Compared with a nondrinking driver, the relative risk of a single-vehicle fatal crash is 382 times higher for a driver with a BAC of .15 g/dL or higher (Zador, Krawchuk, and Voas, 2000). In fact, Zador et al. (2000) found that each .02 increase in the BAC of a driver more than doubled the risk of male drivers age 16 to 29 being killed in a single-vehicle crash. A recent study by McCartt, Shabanova, and Berning (2002b) notes that as of March 2001, 29 States had provisions for stronger sanctions for offenders with relatively higher BACs. Although more severe sanctions for high BAC offenders are becoming more common, only one evaluation of the effectiveness of these sanctions on DWI recidivism has been completed (McCartt and Northrup, 2004). That study found that first offenders arrested in 1998 in Minnesota (the first year of that State’s high-BAC law) who had BACs of .20 or higher had significantly lower recidivism rates than comparable offenders not subject to enhanced penalties.

However, a lower BAC at time of arrest does not rule out the possibility that the offender is at high risk for DWI recidivism (Salter and Ryan, 1976; Forman and Florenzano, 1979; Raymond, 1985; Wieczorek, Miller, and Nochajski, 1992; Yu and Williford, 1995). A thorough evaluation is needed to reliably characterize the offender’s risk for recidivism.

Reducing Recidivism

Key to reducing DWI recidivism is certain, consistent, and coordinated sentencing. Keeping the driver away from the vehicle is often an additional component of sentencing that has recently been shown to have a significant effect on DWI recidivism. It is clear that:

  • The certainty of a penalty has greater impact than its severity (Ross, 1992).
  • Sentencing for DWI should be consistent from one court to another regardless of jurisdiction, yet balanced with the need for matching offenders to the most appropriate sanctions and extent of treatment (Wells-Parker et al., 1990; Jones and Lacey, 1998).
  • Communication among the courts, evaluators, probation officers, and treatment providers should be coordinated to ensure compliance with the sentence (Popkin et al., 1988; Tauber and Huddleston, 1999).
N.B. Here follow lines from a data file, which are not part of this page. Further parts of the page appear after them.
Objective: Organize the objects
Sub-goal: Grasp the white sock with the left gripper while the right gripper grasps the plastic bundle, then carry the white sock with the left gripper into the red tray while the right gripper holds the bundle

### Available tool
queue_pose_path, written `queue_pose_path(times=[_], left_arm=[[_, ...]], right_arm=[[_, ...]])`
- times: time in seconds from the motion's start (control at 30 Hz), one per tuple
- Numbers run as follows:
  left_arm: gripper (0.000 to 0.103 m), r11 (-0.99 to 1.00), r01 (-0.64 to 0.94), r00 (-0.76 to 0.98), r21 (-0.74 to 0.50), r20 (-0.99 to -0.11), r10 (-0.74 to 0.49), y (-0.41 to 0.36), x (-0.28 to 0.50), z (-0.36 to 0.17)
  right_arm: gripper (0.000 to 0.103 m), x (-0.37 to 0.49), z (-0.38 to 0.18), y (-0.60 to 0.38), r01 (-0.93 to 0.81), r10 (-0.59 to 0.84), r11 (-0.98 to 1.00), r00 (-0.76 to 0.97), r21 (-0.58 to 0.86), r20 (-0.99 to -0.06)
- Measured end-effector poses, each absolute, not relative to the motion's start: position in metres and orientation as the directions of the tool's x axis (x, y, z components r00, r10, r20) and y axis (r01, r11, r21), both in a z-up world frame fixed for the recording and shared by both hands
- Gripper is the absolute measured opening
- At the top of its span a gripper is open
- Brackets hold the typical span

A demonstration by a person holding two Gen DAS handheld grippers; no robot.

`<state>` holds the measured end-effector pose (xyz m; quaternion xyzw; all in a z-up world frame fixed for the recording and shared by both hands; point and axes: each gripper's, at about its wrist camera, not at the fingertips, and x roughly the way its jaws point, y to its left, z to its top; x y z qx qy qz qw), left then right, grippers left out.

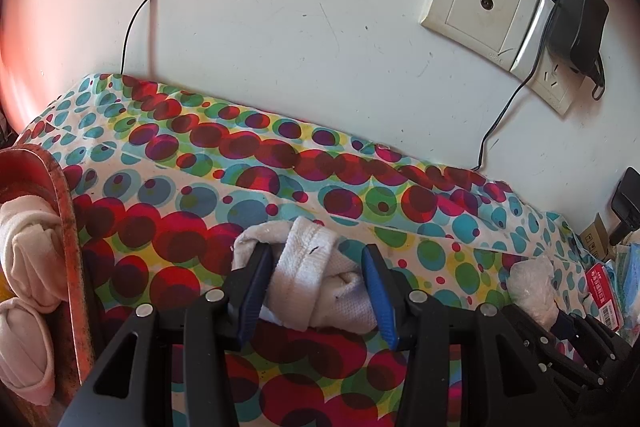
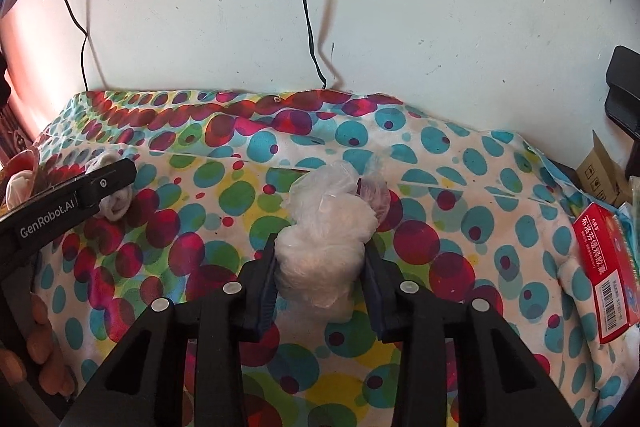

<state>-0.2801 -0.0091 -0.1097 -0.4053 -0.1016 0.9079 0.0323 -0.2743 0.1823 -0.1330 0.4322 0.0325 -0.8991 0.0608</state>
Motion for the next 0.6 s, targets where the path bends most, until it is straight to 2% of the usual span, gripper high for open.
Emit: queue_pose_path(times=[0.4, 0.6], left_arm=[[0.047, -0.972, 0.025, -0.671, -0.234, -0.725, 0.157, -0.012, -0.28, -0.11], [0.047, -0.988, 0.029, -0.663, -0.155, -0.742, 0.097, -0.001, -0.282, -0.109]], right_arm=[[0.035, -0.242, -0.133, 0.184, 0.144, -0.072, -0.989, -0.619, -0.023, -0.782], [0.035, -0.238, -0.131, 0.189, 0.151, -0.088, -0.988, -0.622, -0.01, -0.778]])
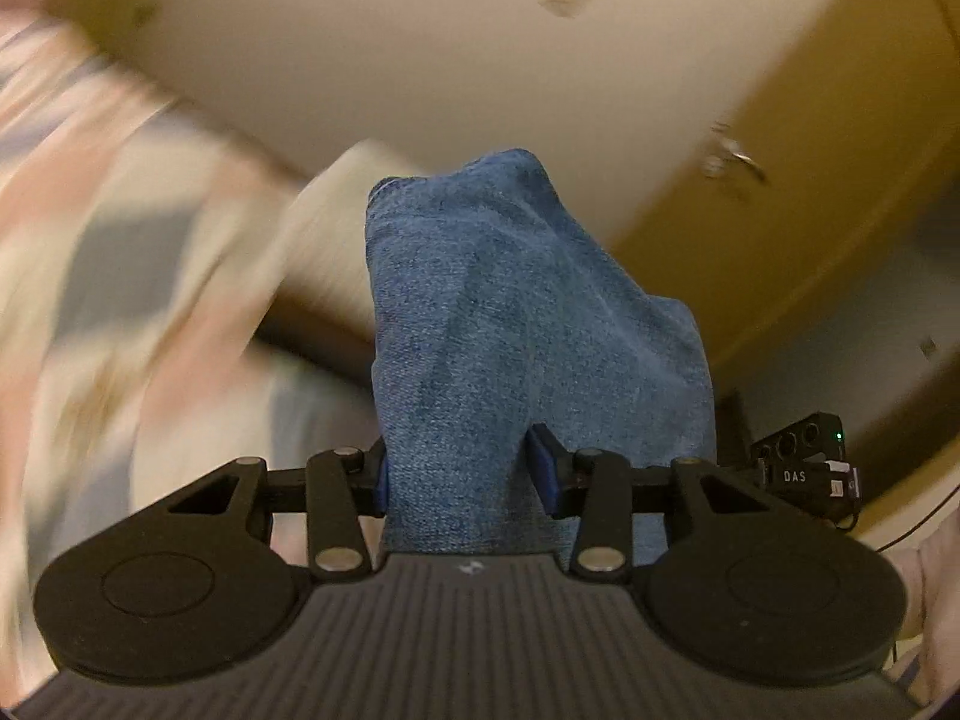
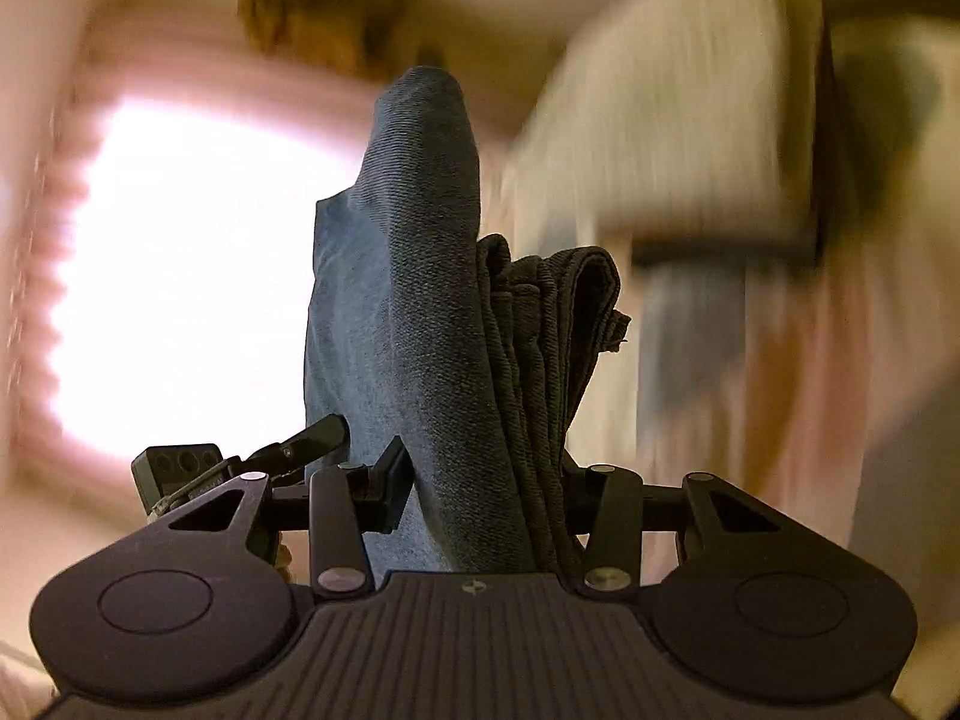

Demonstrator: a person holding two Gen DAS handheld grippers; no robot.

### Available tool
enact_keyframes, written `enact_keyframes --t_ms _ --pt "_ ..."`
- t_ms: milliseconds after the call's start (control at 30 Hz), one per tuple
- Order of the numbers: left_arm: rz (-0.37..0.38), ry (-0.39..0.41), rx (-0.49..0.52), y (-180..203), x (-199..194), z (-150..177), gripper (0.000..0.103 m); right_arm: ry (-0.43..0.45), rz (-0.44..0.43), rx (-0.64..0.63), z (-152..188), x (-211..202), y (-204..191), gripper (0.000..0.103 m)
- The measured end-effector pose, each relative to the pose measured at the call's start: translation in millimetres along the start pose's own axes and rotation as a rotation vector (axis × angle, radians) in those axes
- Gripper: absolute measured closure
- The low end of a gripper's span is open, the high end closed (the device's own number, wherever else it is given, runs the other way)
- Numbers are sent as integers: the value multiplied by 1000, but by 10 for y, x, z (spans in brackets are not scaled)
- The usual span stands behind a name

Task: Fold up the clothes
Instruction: 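Lift the folded jeans with both grippers and carry them toward the clothes stack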

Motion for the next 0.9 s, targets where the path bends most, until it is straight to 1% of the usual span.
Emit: enact_keyframes --t_ms 100,133,233,333,400,500,633,700,733,767,833,867,900 --pt "34 -41 117 75 366 -886 64 143 11 41 -630 -75 11 59" --pt "34 -59 140 93 499 -1087 64 181 11 60 -825 -97 46 59" --pt "31 -110 206 141 897 -1682 63 254 14 137 -1313 -113 261 59" --pt "16 -164 237 71 1312 -2015 62 288 23 203 -1598 -32 497 59" --pt "8 -187 245 -11 1541 -2115 62 304 31 244 -1753 35 655 59" --pt "8 -206 240 -129 1800 -2133 62 315 56 285 -1907 156 894 59" --pt "11 -211 220 -371 2143 -2150 59 338 105 276 -2105 251 1168 58" --pt "11 -204 207 -483 2242 -2099 55 349 126 252 -2175 296 1260 51" --pt "11 -200 201 -538 2291 -2074 53 354 137 236 -2201 311 1288 51" --pt "12 -196 194 -589 2330 -2051 52 353 146 222 -2202 317 1272 47" --pt "17 -175 181 -624 2284 -2048 51 349 160 197 -2137 322 1138 43" --pt "17 -164 177 -639 2258 -2047 50 351 186 173 -2098 303 1064 39" --pt "0 -157 189 -638 2213 -2054 50 357 216 143 -2066 255 1004 37"
Point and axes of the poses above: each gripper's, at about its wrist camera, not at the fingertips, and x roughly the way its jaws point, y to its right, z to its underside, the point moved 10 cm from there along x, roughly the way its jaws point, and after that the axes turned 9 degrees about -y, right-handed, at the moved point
Six factors facilitate a reduction in recidivism among DWI offenders:

  • Evaluating offenders for alcohol-related problems and recidivism risk.
  • Selecting appropriate sanctions and remedies for each offender.
  • Including provisions for appropriate alcohol abuse or alcohol-dependent treatment in the sentencing order for offenders who require such treatment.
  • Monitoring the offender’s compliance with the sanctions and treatment.
  • Acting swiftly to correct noncompliance.
  • Imposing vehicle sanctions, where appropriate, that make it difficult for offenders to drink and drive during that period (e.g., vehicle immobilization, impoundment, and alcohol ignition interlock devices) (Voas, 1999; Voas and DeYoung, 2002).